Issue 6, 2023

Anomalous linear elasticity of disordered networks

Abstract

Continuum elasticity is a powerful tool applicable in a broad range of physical systems and phenomena. Yet, understanding how and on what scales material disorder may lead to the breakdown of continuum elasticity is not fully understood. We show, based on recent theoretical developments and extensive numerical computations, that disordered elastic networks near a critical rigidity transition, such as strain-stiffened fibrous biopolymer networks that are abundant in living systems, reveal an anomalous long-range linear elastic response below a correlation length.
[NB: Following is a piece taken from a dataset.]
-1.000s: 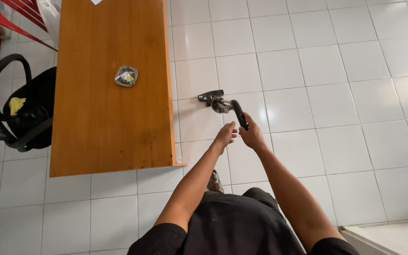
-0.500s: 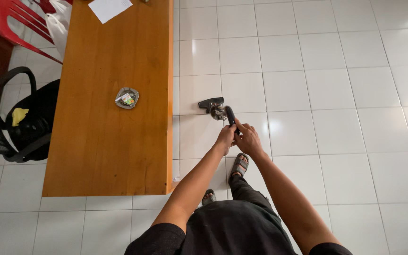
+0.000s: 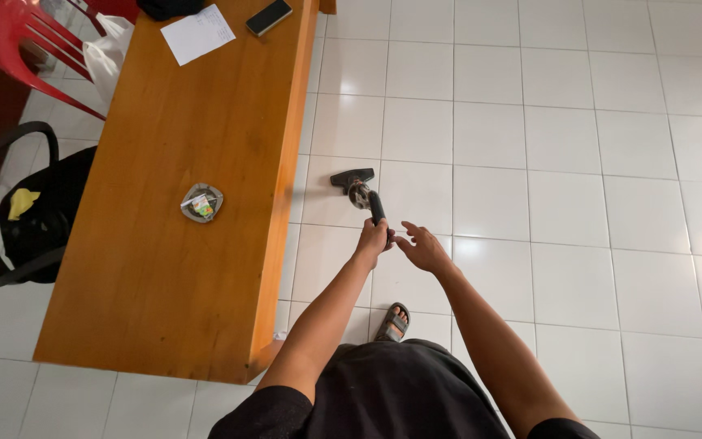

This emergent anomalous elasticity, which is non-affine in nature, is shown to feature a qualitatively different multipole expansion structure compared to ordinary continuum elasticity, and a slower spatial decay of perturbations. The potential degree of universality of these results, their implications (e.g. for cell–cell communication through biological extracellular matrices) and open questions are briefly discussed.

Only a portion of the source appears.